Tutti sorpresi dall’Armadillo? Non mi stupisce. Nessuno si legge la roba mia. Al Pigneto leggono la roba mia. Chi mi ha intervistato nella vita non si è mai letto niente di mio. E’ sempre così. Sono passato dalle immagini fisse a quelle in movimento 3 anni fa per un motivo banalissimo legato alle mie manie del controllo. Volevo imporre alle persone la musica da sentire mentre leggevano le mie storie“.

La passione per il fumetto

Ho la percezione di disegnare da sempre, sono della generazione di quando Topolino vendeva un milione di copie. Disegno da quando ero microscopico.
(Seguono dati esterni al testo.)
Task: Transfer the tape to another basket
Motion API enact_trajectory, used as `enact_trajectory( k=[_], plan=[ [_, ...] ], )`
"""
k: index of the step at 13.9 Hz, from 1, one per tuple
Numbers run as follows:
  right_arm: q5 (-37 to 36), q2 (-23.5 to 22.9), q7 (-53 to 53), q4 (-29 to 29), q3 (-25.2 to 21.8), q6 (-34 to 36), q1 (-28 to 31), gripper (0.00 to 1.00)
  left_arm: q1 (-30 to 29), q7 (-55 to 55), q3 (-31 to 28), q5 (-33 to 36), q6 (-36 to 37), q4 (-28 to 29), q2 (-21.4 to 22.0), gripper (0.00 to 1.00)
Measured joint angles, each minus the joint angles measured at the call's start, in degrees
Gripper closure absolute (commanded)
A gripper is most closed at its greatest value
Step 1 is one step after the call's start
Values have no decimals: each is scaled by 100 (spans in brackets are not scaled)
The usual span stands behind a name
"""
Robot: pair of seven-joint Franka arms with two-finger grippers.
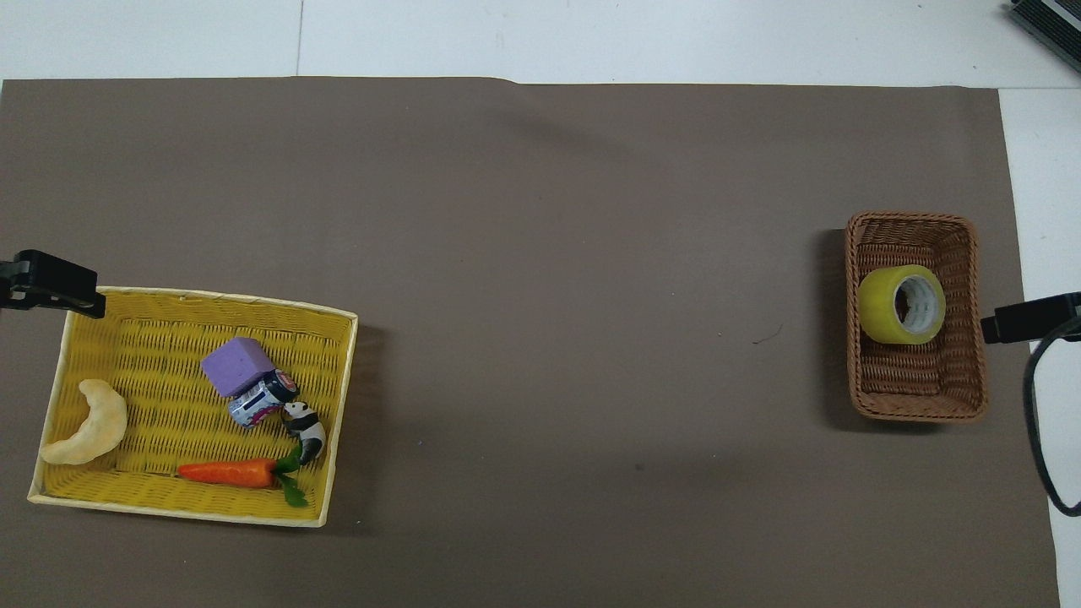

Era la cosa che facevo più di tutto però ho il ricordo che a scuola, fino a 10 anni, ero proprio una pippa in disegno perché mi facevano disegnare cose assurde, lungo i quadratini. Ho cominciato a disegnare storielle intorno ai 12-13 anni, i primi fumetti. Li facevo per me stesso, per i professori, poi è arrivato il punk. Facevo i fumetti per le fanzine. Ma lo scarto tra pippa totale e il dopo non mi ricordo quando è avvenuto“.

Roma Nord e il Vietnam

Quello che mi interessa non è tanto il giudizio su Roma Nord, ma che ci sia lo stesso sguardo sulla periferia, il buon selvaggio o il degrado. Non è cambiato tanto. Ho provato ad affrancarmi dal mio personaggio, ma è uscita una schifezza. Comunque non puoi continuare a far vedere i lati belli se no sei un mitomane. Mi sono posto il problema di mostrare i lati brutti. E’ più interessante raccontare le contraddizioni”.

Fumetto come strumento per il sociale

Fumetto utile per le tematiche sociali e politiche? Lo è tantissimo perché ti permette di parlare di cose complesse. Non viene preso spesso sul serio, ma è figo per questo. E mi sono dato certe regole: rispetto il mio lavoro e cerco di non peggiorare il mondo con la mia roba. Cerco di ricondurre sempre la politica alla collettività“.